**Exercise:**
From start to end of the material below, restate each line exactly.

*** Opening of Data ***

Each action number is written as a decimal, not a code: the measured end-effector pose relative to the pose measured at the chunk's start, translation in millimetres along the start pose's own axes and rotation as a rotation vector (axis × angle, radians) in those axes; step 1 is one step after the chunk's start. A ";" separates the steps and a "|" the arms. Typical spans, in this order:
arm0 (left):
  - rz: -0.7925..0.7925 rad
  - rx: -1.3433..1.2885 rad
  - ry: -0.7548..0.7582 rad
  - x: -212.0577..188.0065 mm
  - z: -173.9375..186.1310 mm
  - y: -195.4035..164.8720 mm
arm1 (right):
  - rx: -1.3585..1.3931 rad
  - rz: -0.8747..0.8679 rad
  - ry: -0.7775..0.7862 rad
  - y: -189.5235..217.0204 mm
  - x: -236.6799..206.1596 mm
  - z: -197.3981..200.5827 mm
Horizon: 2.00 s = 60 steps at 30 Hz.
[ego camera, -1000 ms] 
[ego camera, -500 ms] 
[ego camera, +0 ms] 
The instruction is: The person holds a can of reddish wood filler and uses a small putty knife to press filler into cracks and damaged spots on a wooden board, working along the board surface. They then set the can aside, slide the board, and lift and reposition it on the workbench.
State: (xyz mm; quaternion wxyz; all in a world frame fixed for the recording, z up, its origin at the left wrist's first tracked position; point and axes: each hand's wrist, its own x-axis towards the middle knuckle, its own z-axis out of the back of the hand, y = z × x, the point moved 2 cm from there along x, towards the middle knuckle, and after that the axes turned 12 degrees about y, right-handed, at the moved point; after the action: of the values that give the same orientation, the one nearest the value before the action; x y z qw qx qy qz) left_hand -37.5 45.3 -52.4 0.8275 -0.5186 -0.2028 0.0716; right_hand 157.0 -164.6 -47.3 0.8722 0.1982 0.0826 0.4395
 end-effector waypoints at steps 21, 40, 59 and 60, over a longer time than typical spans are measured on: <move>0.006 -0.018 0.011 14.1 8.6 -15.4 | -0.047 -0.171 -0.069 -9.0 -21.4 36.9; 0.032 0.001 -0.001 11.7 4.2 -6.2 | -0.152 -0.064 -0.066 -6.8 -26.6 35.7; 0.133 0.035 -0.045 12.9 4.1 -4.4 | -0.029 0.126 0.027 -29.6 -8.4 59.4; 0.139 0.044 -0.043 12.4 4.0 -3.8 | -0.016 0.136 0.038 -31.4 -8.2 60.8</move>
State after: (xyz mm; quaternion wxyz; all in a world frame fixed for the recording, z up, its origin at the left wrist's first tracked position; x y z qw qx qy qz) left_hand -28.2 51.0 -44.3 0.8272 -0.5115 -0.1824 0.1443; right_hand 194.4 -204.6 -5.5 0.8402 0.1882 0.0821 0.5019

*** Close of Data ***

**Exercise result:**
Each action number is written as a decimal, not a code: the measured end-effector pose relative to the pose measured at the chunk's start, translation in millimetres along the start pose's own axes and rotation as a rotation vector (axis × angle, radians) in those axes; step 1 is one step after the chunk's start. A ";" separates the steps and a "|" the arms. Typical spans, in this order:
arm0 (left):
  - rz: -0.7925..0.7925 rad
  - rx: -1.3433..1.2885 rad
  - ry: -0.7548..0.7582 rad
  - x: -212.0577..188.0065 mm
  - z: -173.9375..186.1310 mm
  - y: -195.4035..164.8720 mm
arm1 (right):
  - rx: -1.3585..1.3931 rad
  - rz: -0.8747..0.8679 rad
  - ry: -0.7775..0.7862 rad
  - y: -189.5235..217.0204 mm
  - x: -236.6799..206.1596 mm
  - z: -197.3981..200.5827 mm
Horizon: 2.00 s = 60 steps at 30 Hz.
[ego camera, -1000 ms] 
[ego camera, -500 ms] 
[ego camera, +0 ms] 
The instruction is: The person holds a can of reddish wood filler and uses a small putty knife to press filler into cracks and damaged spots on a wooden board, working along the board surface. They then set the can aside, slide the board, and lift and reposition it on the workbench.
State: (xyz mm; quaternion wxyz; all in a world frame fixed for the recording, z up, its origin at the left wrist's first tracked position; point and axes: each hand's wrist, its own x-axis towards the middle knuckle, its own z-axis out of the back of the hand, y = z × x, the point moved 2 cm from there along x, towards the middle knuckle, and after that the axes turned 12 degrees about y, right-handed, at the moved point; after the action: of the values that give the same orientation, the one nearest the value before the action; x y z qw qx qy qz) left_hand -37.5 45.3 -52.4 0.8275 -0.5186 -0.2028 0.0716; right_hand 157.0 -164.6 -47.3 0.8722 0.1982 0.0826 0.4395
 end-effector waypoints at steps 21, 40, 59 and 60, over a longer time than typical spans are measured on: <move>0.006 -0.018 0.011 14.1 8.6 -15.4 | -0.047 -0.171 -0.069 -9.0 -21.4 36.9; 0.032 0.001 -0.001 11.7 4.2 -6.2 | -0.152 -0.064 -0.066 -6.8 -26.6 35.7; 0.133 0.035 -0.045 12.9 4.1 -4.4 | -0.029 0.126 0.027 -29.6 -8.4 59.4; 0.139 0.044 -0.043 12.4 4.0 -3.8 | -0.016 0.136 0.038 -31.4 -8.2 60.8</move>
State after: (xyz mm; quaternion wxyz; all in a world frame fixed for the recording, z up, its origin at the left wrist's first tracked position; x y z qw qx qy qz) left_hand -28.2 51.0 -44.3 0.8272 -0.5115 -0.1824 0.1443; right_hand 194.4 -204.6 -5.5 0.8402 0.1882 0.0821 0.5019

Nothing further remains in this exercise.